Kimi-K2.5-PRISM-REAP-530B-A32B
50% REAP expert-pruned version of moonshotai/Kimi-K2.5, built from the PRISM-abliterated variant.
| Property | Value |
|---|---|
| Architecture | KimiK25 (DeepSeekV3 backbone) |
| Total Parameters | ~530B (down from ~1T) |
| Active Parameters | ~32B (8 experts per token) |
| Experts per MoE Layer | 192 routed + 1 shared (down from 384 + 1) |
| MoE Layers | 60 (layers 1-60, layer 0 is dense) |
| Quantization | INT4 (group_size=32, symmetric) via compressed-tensors |
| Disk Size | 289 GB (down from 555 GB) |
| Pruning Method | REAP (Router-weighted Expert Activation Pruning) |
| Calibration | 512 samples from allenai/tulu-3-sft-mixture, max 2800 tokens |
What is REAP?
REAP (Cerebras Research, 2025) is a one-shot expert pruning method for Mixture-of-Experts models. It computes saliency scores using the router-weighted expert output norms from real forward passes:
S_j = (1 / |X_j|) * SUM_{x in X_j} [ g_j(x) * ||f_j(x)||_2 ]

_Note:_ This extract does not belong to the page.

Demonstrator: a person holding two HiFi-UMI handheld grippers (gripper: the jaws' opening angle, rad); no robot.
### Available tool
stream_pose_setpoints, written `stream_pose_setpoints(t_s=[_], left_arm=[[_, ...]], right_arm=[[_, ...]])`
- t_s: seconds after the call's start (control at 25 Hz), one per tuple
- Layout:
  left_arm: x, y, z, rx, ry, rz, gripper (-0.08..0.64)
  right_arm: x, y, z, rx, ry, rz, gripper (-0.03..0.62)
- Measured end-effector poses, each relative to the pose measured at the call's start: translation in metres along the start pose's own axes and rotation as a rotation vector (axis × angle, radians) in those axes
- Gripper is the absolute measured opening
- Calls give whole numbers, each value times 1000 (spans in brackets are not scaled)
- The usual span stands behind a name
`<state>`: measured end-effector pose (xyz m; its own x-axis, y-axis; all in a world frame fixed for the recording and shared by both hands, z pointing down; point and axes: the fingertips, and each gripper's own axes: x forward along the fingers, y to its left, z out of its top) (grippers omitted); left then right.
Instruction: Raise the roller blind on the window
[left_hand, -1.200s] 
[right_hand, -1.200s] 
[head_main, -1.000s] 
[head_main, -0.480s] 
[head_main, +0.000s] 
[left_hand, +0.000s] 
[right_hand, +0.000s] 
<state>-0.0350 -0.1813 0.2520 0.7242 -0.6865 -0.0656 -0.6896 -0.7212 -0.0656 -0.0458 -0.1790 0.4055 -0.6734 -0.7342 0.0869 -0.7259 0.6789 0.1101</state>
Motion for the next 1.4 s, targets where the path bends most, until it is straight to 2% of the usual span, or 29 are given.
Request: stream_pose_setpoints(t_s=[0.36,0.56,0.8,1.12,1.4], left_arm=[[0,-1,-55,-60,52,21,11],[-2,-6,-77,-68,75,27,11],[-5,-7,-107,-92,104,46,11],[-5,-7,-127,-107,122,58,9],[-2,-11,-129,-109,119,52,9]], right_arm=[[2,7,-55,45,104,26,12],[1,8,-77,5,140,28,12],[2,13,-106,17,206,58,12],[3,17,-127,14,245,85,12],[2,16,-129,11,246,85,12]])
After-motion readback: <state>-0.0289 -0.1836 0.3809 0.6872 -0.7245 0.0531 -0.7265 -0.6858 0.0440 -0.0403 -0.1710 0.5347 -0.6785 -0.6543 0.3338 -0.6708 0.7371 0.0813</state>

Where g_j(x) is the normalized gate weight and ||f_j(x)||_2 is the L2 norm of expert j's output for token x. Experts with the lowest saliency are pruned.
What is PRISM?
This model was first treated using our SOTA PRISM pipeline, removing over-refusal and bias behaviors while preserving model quality. The REAP pruning was then applied on top of the PRISM model.
Key Technical Details
- Uniform 50% pruning: Every MoE layer pruned from 384 to 192 experts
- Super expert preservation: Top 0.5th percentile experts (by activation norm) were guaranteed to survive
- Zero-redundancy observer: Saliency computed from real forward pass hooks (no redundant expert evaluation)
- torch.compile fused INT4 GEMM: Custom compiled kernel for fast INT4 decompression during calibration (~3.5x speedup over library default)
- Correct saliency ordering verified: In every layer,
min_retained_saliency > max_pruned_saliency
Hardware Requirements
This model is 289 GB in INT4 format. You need:
| Setup | VRAM | Fits? |
|---|---|---|
| 8x H200 141GB | 1,128 GB | Yes (used for calibration) |
| 8x H100 80GB | 640 GB | Yes |
| 4x H100 80GB | 320 GB | Yes (tight) |
| 8x A100 80GB | 640 GB | Yes |
Usage
from transformers import AutoModelForCausalLM, AutoTokenizer
import torch
model = AutoModelForCausalLM.from_pretrained(
"Ex0bit/Kimi-K2.5-PRISM-REAP-530B-A32B",
trust_remote_code=True,
dtype=torch.bfloat16,
device_map="auto",
)
tokenizer = AutoTokenizer.from_pretrained(
"Ex0bit/Kimi-K2.5-PRISM-REAP-530B-A32B",
trust_remote_code=True,
)
messages = [{"role": "user", "content": "What is the capital of France?"}]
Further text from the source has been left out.